[Task statement]
The following data is to be repeated exactly, its pictures excluded.

[[ Information supplied, beginning ]]

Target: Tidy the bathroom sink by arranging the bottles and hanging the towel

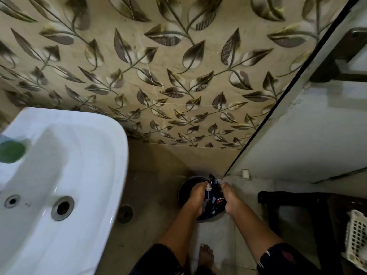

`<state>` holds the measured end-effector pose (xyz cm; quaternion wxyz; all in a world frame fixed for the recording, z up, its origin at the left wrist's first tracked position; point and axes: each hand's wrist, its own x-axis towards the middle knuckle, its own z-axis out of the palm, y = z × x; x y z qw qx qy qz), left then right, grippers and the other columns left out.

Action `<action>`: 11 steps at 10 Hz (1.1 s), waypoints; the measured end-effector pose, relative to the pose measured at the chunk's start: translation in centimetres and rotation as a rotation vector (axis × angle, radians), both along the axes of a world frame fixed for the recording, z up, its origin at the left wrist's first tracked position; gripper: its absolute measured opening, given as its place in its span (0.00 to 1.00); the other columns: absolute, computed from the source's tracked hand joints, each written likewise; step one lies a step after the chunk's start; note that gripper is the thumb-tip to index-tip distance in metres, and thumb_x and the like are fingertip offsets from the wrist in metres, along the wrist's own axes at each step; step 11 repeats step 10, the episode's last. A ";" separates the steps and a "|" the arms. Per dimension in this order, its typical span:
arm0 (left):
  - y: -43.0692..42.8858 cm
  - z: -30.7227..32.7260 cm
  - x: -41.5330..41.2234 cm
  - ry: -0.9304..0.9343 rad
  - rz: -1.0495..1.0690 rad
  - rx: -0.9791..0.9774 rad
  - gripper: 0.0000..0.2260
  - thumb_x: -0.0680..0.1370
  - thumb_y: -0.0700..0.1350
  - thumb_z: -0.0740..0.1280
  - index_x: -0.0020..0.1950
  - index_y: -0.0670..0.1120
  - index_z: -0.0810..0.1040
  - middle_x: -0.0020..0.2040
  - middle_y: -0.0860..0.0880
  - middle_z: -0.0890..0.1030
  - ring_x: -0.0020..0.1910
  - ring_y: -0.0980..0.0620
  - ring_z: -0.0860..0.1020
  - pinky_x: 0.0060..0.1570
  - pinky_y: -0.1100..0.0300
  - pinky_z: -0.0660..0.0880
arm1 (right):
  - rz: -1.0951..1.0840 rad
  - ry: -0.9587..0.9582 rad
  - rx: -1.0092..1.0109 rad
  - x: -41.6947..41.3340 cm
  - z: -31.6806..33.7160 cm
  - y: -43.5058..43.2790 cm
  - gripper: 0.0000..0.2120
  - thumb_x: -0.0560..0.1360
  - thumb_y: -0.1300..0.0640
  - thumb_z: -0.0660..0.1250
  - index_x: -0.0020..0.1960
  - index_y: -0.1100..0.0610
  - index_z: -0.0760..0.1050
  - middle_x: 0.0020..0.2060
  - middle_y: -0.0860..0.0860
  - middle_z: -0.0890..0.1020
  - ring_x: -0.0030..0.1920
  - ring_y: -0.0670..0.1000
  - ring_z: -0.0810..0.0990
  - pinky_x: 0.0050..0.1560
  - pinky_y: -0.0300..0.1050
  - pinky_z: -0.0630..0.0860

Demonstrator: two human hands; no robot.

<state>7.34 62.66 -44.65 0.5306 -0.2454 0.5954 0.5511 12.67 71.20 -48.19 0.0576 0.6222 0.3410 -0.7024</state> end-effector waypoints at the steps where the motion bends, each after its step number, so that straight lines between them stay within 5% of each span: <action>1: 0.2 -2.8 -0.5 -0.035 0.028 0.031 0.17 0.81 0.49 0.57 0.40 0.43 0.79 0.32 0.46 0.83 0.36 0.48 0.78 0.31 0.62 0.74 | -0.001 -0.005 -0.007 -0.7 -2.9 0.3 0.20 0.80 0.51 0.50 0.57 0.61 0.75 0.51 0.62 0.78 0.48 0.58 0.76 0.43 0.48 0.74; 2: 0.1 -5.3 -1.2 -0.034 0.054 0.029 0.15 0.80 0.52 0.59 0.41 0.46 0.78 0.33 0.48 0.82 0.33 0.51 0.79 0.23 0.66 0.73 | 0.007 -0.005 -0.014 -1.2 -5.9 0.3 0.21 0.81 0.51 0.48 0.60 0.63 0.74 0.56 0.64 0.77 0.56 0.61 0.76 0.57 0.53 0.73; 3: 0.0 -8.0 -1.8 -0.046 0.064 0.043 0.15 0.80 0.55 0.59 0.40 0.46 0.75 0.24 0.49 0.83 0.22 0.53 0.81 0.16 0.68 0.71 | -0.043 0.018 -0.047 -1.2 -8.8 0.1 0.23 0.81 0.49 0.49 0.61 0.63 0.73 0.53 0.64 0.79 0.54 0.61 0.76 0.58 0.54 0.72; 4: 0.0 -10.7 -2.2 -0.063 0.048 0.052 0.17 0.79 0.58 0.60 0.40 0.46 0.75 0.24 0.49 0.82 0.23 0.52 0.81 0.16 0.68 0.72 | -0.062 0.055 -0.067 -1.2 -11.5 0.0 0.23 0.81 0.49 0.51 0.64 0.64 0.71 0.52 0.64 0.78 0.53 0.61 0.75 0.58 0.56 0.72; 5: 0.2 -12.8 -2.7 -0.051 0.025 0.057 0.17 0.79 0.57 0.59 0.39 0.46 0.74 0.24 0.49 0.83 0.22 0.52 0.81 0.15 0.68 0.70 | -0.028 0.062 -0.050 -1.3 -13.9 0.3 0.18 0.81 0.53 0.52 0.57 0.63 0.74 0.48 0.64 0.78 0.49 0.61 0.76 0.55 0.56 0.73; 6: 0.6 -15.1 -2.9 -0.069 0.016 0.053 0.16 0.79 0.58 0.60 0.40 0.48 0.75 0.36 0.47 0.83 0.33 0.49 0.81 0.19 0.68 0.73 | -0.027 0.057 -0.082 -1.3 -16.1 0.7 0.16 0.80 0.56 0.53 0.44 0.63 0.75 0.34 0.61 0.79 0.38 0.60 0.75 0.39 0.51 0.72; 7: 1.1 -17.1 -3.1 -0.050 -0.007 0.040 0.14 0.78 0.58 0.61 0.41 0.49 0.76 0.44 0.47 0.78 0.41 0.50 0.76 0.33 0.61 0.74 | -0.046 0.068 -0.106 -1.6 -17.9 1.1 0.14 0.79 0.58 0.52 0.51 0.65 0.74 0.39 0.63 0.75 0.38 0.60 0.73 0.41 0.52 0.71; 9: 1.2 -21.4 -3.9 -0.097 0.020 0.067 0.18 0.78 0.57 0.63 0.51 0.42 0.78 0.42 0.45 0.80 0.40 0.49 0.78 0.29 0.63 0.76 | -0.016 0.042 -0.101 -2.0 -20.7 2.2 0.15 0.80 0.53 0.52 0.56 0.62 0.72 0.33 0.59 0.85 0.41 0.60 0.78 0.31 0.44 0.80; 10: 0.7 -22.5 -4.1 -0.113 0.023 0.076 0.25 0.78 0.58 0.60 0.66 0.41 0.72 0.53 0.45 0.80 0.43 0.50 0.76 0.40 0.61 0.74 | 0.050 0.010 -0.077 -1.7 -22.0 2.7 0.21 0.80 0.52 0.50 0.70 0.59 0.63 0.68 0.60 0.70 0.67 0.64 0.69 0.65 0.56 0.68; 11: 0.7 -22.5 -4.1 -0.113 0.023 0.076 0.25 0.78 0.58 0.60 0.66 0.41 0.72 0.53 0.45 0.80 0.43 0.50 0.76 0.40 0.61 0.74 | 0.050 0.010 -0.077 -1.7 -22.0 2.7 0.21 0.80 0.52 0.50 0.70 0.59 0.63 0.68 0.60 0.70 0.67 0.64 0.69 0.65 0.56 0.68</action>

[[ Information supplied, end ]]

[Solution]
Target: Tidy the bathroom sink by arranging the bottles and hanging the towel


`<state>` holds the measured end-effector pose (xyz cm; quaternion wxyz; all in a world frame fixed for the recording, z up, its origin at the left wrist's first tracked position; point and axes: each hand's wrist, its own x-axis towards the middle knuckle, its own z-axis out of the palm, y = z × x; x y z qw qx qy qz), left then right, grippers and the other columns left out.

Action `<action>`: 11 steps at 10 Hz (1.1 s), waypoints; the measured end-effector pose, relative to the pose measured at the chunk's start: translation in centimetres and rotation as a rotation vector (axis × angle, radians), both along the axes of a world frame fixed for the recording, z up, its origin at the left wrist's first tracked position; gripper: its absolute measured opening, given as its place in its span (0.00 to 1.00); the other columns: absolute, computed from the source's tracked hand joints, each written likewise; step one lies a step after the chunk's start; note that gripper is the thumb-tip to index-tip distance in metres, and thumb_x and the like are fingertip offsets from the wrist in metres, along the wrist's own axes at each step; step 11 repeats step 10, the episode's last. A ";" separates the steps and a "|" the arms. Per dimension in this order, its typical span:
arm0 (left):
  - y: -43.0692..42.8858 cm
  - z: -30.7227..32.7260 cm
  - x: -41.5330..41.2234 cm
  - ry: -0.9304..0.9343 rad
  - rz: -1.0495..1.0690 rad
  - rx: -0.9791..0.9774 rad
  - gripper: 0.0000..0.2260
  - thumb_x: -0.0680..0.1370
  - thumb_y: -0.0700..0.1350
  - thumb_z: -0.0740..0.1280
  - index_x: -0.0020..0.1950
  - index_y: -0.0670..0.1120
  - index_z: -0.0810..0.1040
  - middle_x: -0.0020..0.2040
  - middle_y: -0.0860..0.0880
  - middle_z: -0.0890..0.1030
  - ring_x: -0.0020..0.1910
  - ring_y: -0.0980..0.0620
  - ring_z: -0.0860..0.1020
  - pinky_x: 0.0060..0.1570
  - pinky_y: -0.1100..0.0300
  - pinky_z: -0.0660..0.0880
arm1 (right):
  - rz: -1.0951..1.0840 rad
  - ry: -0.9587..0.9582 rad
  - rx: -1.0092..1.0109 rad
  - x: -41.6947..41.3340 cm
  - z: -31.6806..33.7160 cm
  - y: -43.5058..43.2790 cm
  - gripper: 0.0000..0.2120
  - thumb_x: -0.0560..0.1360
  - thumb_y: -0.1300..0.0640
  - thumb_z: -0.0660..0.1250
  - index_x: -0.0020..0.1960
  - index_y: -0.1100..0.0610
  - index_z: -0.0760..0.1050
  - middle_x: 0.0020..0.2060
  - middle_y: -0.0860..0.0860
  - middle_z: -0.0890..0.1020
  - ring_x: -0.0030..0.1920
  - ring_y: -0.0670..0.1000
  - ring_z: -0.0810..0.0990
  - pinky_x: 0.0050..0.1560
  - pinky_y: -0.0300..0.1050
  - pinky_z: -0.0630..0.0860

Demonstrator: two human hands; no robot.

<state>7.34 62.66 -44.65 0.5306 -0.2454 0.5954 0.5511 12.67 71.20 -48.19 0.0576 0.6222 0.3410 -0.7024</state> end-effector waypoints at the steps where the motion bends, each after its step number, so that straight lines between them stay within 5% of each span: <action>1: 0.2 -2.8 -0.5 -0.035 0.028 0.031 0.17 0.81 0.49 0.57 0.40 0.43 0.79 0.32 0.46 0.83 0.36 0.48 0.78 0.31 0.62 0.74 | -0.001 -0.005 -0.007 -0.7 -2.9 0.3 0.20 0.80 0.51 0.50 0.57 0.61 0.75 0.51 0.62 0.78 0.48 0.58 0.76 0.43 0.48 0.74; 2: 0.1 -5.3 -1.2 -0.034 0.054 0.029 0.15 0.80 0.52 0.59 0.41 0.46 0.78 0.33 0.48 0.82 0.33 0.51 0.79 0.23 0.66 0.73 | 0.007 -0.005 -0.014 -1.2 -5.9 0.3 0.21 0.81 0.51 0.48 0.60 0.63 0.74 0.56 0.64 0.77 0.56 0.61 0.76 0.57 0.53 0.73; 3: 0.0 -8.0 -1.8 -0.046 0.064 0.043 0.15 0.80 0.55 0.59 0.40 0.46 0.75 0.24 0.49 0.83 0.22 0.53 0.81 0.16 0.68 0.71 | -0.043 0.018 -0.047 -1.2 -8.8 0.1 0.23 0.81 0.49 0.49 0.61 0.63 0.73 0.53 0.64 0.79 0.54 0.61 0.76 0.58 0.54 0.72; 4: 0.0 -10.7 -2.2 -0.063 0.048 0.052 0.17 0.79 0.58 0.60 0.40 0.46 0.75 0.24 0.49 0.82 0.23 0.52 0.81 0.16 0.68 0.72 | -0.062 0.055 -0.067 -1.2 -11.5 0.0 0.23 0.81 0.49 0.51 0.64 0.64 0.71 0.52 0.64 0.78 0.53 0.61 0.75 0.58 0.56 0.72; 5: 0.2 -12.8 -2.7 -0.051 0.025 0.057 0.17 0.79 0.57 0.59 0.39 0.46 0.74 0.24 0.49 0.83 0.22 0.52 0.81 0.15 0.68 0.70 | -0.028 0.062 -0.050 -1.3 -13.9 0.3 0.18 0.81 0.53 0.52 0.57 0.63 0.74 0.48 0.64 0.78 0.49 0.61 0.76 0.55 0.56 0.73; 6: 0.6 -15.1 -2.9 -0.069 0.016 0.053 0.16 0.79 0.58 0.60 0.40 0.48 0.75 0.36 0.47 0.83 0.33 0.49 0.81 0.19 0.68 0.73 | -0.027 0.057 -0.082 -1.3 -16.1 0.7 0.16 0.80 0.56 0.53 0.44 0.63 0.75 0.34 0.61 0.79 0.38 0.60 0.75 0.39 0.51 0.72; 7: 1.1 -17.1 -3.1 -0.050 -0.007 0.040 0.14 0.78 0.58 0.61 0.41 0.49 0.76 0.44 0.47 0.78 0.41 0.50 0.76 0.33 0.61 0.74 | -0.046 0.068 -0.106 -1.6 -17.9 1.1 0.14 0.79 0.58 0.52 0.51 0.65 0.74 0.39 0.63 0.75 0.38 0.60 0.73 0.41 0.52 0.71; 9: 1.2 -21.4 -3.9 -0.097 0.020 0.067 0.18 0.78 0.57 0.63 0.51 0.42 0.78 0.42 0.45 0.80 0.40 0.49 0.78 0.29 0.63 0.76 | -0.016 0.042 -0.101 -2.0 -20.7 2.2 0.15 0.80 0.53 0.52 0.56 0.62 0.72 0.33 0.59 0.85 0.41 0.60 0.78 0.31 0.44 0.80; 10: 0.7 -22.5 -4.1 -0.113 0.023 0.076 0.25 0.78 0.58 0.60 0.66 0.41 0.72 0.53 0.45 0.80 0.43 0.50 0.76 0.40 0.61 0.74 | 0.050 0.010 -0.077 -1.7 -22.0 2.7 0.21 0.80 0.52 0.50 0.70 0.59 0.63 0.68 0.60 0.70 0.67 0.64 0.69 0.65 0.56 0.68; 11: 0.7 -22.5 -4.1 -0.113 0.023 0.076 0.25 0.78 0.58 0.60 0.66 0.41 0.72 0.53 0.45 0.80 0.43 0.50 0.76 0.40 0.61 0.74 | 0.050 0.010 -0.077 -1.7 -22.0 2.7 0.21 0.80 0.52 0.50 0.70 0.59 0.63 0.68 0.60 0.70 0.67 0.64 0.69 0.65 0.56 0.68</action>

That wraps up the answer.